Data extracted from a collection =
*** Block opens ***
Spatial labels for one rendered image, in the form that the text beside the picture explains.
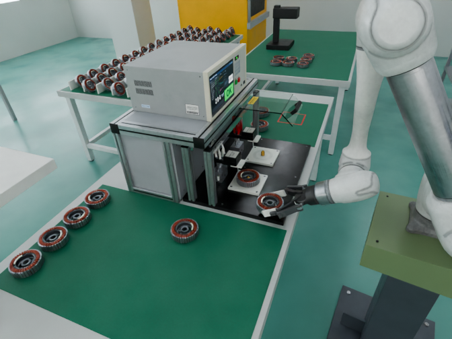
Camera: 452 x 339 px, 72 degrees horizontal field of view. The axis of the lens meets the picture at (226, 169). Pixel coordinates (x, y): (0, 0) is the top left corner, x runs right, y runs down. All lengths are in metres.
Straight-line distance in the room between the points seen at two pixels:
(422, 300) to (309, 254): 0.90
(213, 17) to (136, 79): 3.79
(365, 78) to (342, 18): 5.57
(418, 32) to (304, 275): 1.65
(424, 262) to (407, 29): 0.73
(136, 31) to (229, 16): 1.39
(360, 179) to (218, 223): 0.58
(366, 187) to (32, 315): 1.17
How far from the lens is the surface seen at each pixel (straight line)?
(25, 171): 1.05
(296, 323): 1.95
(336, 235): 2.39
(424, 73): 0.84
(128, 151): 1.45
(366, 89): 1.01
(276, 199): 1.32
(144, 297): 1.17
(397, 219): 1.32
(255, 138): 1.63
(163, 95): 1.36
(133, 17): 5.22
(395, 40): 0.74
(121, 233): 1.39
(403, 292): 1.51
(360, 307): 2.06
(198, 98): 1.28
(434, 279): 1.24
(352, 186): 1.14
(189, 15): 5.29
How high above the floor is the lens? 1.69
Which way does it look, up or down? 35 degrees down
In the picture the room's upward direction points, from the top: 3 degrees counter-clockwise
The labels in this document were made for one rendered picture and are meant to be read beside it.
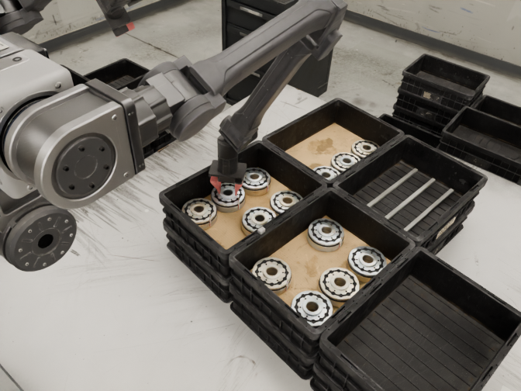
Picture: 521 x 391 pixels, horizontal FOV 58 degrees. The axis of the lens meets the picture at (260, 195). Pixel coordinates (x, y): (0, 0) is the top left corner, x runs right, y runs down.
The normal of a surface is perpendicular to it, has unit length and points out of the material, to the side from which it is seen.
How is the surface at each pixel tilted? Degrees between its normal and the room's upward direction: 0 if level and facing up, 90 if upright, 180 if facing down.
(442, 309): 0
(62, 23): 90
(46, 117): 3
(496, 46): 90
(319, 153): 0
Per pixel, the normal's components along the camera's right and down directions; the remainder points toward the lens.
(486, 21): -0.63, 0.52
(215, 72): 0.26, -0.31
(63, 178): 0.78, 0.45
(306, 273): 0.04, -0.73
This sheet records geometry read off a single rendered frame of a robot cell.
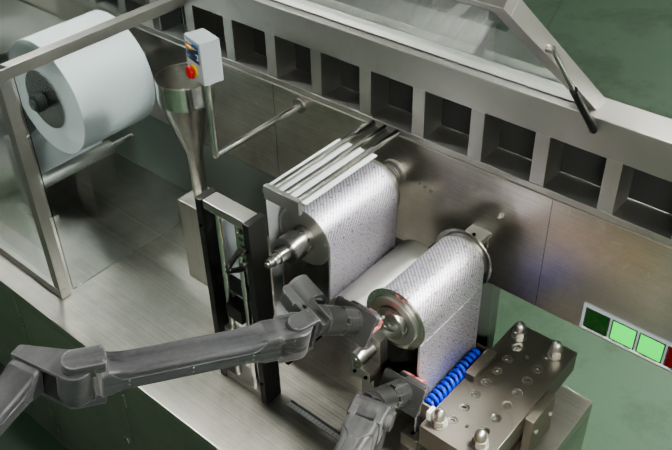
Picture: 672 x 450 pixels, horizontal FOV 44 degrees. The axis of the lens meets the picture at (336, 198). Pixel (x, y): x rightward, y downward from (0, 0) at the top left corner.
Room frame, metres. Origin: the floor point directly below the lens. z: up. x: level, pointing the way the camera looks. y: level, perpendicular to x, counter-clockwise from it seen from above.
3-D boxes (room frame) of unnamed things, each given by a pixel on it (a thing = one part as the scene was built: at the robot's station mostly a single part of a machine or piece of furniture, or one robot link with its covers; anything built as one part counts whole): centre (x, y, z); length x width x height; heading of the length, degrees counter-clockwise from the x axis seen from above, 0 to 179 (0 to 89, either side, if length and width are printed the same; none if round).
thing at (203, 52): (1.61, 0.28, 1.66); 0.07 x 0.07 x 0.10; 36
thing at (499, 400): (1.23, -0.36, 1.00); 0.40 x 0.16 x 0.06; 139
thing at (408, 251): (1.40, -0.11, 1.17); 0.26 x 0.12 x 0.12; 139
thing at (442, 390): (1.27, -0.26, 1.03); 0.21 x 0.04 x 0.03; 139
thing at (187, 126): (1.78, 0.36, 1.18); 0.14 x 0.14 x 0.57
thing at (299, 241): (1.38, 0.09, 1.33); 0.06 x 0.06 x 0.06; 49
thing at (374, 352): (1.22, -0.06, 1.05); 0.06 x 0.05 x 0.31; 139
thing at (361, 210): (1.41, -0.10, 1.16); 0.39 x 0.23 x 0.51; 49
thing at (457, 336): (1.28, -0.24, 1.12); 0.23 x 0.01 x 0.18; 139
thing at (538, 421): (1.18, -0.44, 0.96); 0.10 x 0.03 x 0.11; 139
*** Block closes ***
*** Block opens ***
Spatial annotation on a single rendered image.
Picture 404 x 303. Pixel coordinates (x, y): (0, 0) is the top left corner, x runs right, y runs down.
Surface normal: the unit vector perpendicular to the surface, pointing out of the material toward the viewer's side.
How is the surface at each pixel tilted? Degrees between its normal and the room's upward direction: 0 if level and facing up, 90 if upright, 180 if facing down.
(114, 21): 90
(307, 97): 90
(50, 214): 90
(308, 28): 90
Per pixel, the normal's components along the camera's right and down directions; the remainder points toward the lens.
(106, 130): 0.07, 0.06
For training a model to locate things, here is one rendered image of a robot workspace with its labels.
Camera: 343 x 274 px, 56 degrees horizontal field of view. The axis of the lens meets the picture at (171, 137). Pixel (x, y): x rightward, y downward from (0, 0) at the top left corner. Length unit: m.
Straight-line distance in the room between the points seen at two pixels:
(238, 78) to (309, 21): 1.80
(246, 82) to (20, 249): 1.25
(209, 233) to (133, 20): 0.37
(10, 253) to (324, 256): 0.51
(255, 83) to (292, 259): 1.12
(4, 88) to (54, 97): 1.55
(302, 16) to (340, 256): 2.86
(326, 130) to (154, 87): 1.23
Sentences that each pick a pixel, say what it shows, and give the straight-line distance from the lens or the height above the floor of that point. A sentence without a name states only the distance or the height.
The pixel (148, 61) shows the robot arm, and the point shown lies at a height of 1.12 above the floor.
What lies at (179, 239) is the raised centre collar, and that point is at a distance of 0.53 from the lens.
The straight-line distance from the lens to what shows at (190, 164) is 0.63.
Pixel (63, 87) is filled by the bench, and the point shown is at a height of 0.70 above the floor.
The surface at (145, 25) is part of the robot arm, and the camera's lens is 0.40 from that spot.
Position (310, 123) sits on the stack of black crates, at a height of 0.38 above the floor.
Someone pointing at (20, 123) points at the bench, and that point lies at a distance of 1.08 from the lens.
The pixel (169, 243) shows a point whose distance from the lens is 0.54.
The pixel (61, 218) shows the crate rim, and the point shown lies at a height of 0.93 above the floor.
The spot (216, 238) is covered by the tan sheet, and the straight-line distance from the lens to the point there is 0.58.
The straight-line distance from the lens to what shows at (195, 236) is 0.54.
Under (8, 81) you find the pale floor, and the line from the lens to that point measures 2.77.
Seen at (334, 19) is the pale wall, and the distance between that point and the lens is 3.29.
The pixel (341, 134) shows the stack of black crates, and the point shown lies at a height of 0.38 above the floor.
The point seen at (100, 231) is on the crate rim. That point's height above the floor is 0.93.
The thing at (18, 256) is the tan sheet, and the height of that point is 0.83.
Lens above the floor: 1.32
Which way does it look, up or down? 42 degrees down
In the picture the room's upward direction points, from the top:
*** Block closes ***
*** Block opens ***
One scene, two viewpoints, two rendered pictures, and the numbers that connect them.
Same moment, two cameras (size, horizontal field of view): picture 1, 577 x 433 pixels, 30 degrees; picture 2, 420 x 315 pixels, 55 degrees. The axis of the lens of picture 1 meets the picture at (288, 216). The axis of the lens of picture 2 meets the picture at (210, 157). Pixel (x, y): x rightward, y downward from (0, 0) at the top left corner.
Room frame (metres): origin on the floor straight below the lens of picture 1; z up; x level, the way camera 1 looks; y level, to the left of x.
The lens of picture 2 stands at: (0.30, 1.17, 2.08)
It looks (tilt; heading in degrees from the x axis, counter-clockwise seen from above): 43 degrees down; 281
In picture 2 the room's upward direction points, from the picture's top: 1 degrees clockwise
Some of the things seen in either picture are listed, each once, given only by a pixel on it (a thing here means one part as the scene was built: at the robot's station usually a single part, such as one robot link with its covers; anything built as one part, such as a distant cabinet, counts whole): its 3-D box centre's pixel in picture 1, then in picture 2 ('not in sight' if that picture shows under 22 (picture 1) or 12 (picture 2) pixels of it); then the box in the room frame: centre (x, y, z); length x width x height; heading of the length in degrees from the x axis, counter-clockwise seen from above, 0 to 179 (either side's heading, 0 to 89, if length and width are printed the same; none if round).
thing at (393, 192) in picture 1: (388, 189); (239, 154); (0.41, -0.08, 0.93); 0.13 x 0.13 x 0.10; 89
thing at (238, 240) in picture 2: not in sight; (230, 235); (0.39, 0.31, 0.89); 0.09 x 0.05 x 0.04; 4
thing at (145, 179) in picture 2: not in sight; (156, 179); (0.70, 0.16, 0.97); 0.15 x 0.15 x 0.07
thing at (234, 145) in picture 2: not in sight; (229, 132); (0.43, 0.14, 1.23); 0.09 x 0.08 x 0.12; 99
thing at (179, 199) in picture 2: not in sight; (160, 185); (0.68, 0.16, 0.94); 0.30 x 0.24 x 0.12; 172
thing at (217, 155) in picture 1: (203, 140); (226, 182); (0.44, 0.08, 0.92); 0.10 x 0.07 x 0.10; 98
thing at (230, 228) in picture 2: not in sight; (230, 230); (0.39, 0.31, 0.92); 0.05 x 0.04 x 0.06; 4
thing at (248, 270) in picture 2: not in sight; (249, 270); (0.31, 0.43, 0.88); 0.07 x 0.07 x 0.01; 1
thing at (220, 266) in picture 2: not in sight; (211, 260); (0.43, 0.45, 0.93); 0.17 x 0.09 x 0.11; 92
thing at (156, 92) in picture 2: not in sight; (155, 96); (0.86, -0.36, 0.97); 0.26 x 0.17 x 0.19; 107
*** Block closes ***
After locating the line with "thing at (230, 228)" above, return that line and every later line through the one with "thing at (156, 92)", word for word and with nothing else.

Output for this task =
thing at (230, 228) in picture 2: not in sight; (230, 230); (0.39, 0.31, 0.92); 0.05 x 0.04 x 0.06; 4
thing at (248, 270) in picture 2: not in sight; (249, 270); (0.31, 0.43, 0.88); 0.07 x 0.07 x 0.01; 1
thing at (220, 266) in picture 2: not in sight; (211, 260); (0.43, 0.45, 0.93); 0.17 x 0.09 x 0.11; 92
thing at (156, 92) in picture 2: not in sight; (155, 96); (0.86, -0.36, 0.97); 0.26 x 0.17 x 0.19; 107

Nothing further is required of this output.